Most eye specialists recommend treatment if the pressure is consistently above 28-30 mmHg because of the high risk of damaging the optic nerve. 
“The National Institute for Health and Clinical Excellence” (NICE) has developed guidelines to help ophthalmologists evaluate the potential benefits of treatment for ocular hypertension.

It is necessary to go to the emergency room when the patient presents the following symptoms, which may indicate an acute glaucoma attack:


Natural Remedies and High Blood Pressure Diet

The Feeding correct ntação is the most effective remedy to cure diseases naturally; the diets that give the best results are:

The  blood type diet , which advises against:

1. Cereals (especially with gluten, such as wheat, spelled, barley, etc.), 
2. Sweets, 
3. Cookies, cookies and biscuits.

According to the blood type of each person, there are foods allowed and others to be avoided.

The vegan / crudivorous diet recommended by natural doctors and hygienists is based on raw fruits and vegetables, especially green leafy vegetables such as lettuce and chard.

Both types of diet  advise:

1. Vegetables, 
2. Nuts and seeds (avoiding overeating)

Food to be avoided according to the blood type and hygienist diet are:

  • Fried food,
  • Smoked,
  • Pork,
  • Pizza,
  • Food suplements,
  • Processed foods,
  • Chewing gum.

Cells produce free radicals as byproducts during normal cellular activity. 
Stress and environmental toxins, such as tobacco smoke and radiation, are other factors that cause the production of free radicals.
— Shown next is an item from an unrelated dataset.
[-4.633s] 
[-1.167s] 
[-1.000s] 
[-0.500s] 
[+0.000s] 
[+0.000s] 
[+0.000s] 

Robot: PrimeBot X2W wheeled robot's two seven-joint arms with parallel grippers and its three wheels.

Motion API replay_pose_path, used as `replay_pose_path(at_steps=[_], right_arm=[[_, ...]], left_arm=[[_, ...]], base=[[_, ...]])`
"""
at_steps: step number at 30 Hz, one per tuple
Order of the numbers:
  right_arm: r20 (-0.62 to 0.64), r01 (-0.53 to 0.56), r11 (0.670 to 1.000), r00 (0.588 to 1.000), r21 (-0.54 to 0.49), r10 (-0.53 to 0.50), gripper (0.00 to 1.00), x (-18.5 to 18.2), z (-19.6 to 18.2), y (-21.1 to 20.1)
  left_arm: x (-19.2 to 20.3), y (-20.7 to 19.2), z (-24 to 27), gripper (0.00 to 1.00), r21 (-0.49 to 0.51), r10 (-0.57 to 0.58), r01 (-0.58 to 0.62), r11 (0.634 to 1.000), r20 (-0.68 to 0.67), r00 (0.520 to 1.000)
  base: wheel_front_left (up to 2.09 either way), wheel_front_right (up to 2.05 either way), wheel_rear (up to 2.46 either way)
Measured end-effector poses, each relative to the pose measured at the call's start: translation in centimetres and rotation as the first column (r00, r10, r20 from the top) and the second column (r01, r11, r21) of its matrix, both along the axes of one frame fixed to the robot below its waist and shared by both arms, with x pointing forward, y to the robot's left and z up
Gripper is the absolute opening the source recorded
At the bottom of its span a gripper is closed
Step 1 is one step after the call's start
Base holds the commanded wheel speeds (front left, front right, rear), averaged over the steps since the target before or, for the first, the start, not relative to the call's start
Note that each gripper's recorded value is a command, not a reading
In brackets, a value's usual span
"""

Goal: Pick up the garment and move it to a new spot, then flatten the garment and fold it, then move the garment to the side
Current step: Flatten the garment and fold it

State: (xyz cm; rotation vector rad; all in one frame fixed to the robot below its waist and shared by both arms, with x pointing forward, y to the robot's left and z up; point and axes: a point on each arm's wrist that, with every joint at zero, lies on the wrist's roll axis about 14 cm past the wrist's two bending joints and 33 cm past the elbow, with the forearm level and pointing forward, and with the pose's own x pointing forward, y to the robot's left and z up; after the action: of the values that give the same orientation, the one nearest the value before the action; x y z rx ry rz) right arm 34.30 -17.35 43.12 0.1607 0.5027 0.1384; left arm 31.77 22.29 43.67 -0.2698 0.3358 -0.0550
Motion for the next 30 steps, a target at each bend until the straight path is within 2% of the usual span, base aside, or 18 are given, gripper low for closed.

Structurally, free radicals are unstable molecules that lack an electron (the element that makes up the molecule). 
To return to equilibrium, they try to draw electrons from other molecules. 
The problem is that other molecules to function properly can not give their electrons, so free radicals can damage the cells in which they are. 
The consequence is the possible development of several diseases, among which:

  • Cancer,
  • Premature signs of aging,
  • Cataract ,
  • Obesity,
  • Mood disorders,
  • Memory disorders .

Free radicals can damage the axons of retinal nerve cells.

The antioxidants stabilize free radicals , making them less reactive and thus should not be able to cause disease.

The antioxidant foods that should be included in the diet are:

  • Vitamins A, C and E ;
  • Selenium ,
  • Polyphenols – found in many foods such as:
    • Red wine,
    • Rome,
    • Acai berries,
    • Mirtilos,
    • Black chocolate,
    • Black tea and green tea,
  • Anthocyanins (found in blueberry),
  • Lycopene (not tomato),
  • Lutein (dark green leafy vegetables such as spinach and cabbage)
  • Lignans (flaxseed, linseed oil and some grains).

Capsaicin, the active ingredient in chilli pepper, has been shown to effectively dilate blood vessels and reduce high blood pressure . 
The consumption of chilli pepper has been shown to improve circulation in the heart of men.

If the blood insulin values ​​increase, so does the pressure inside the eye. 
To keep insulin under control, you need to eat less sugar and carbohydrates, and follow the diabetic diet .

Regular exercise improves circulation and reduces the level of insulin in the blood.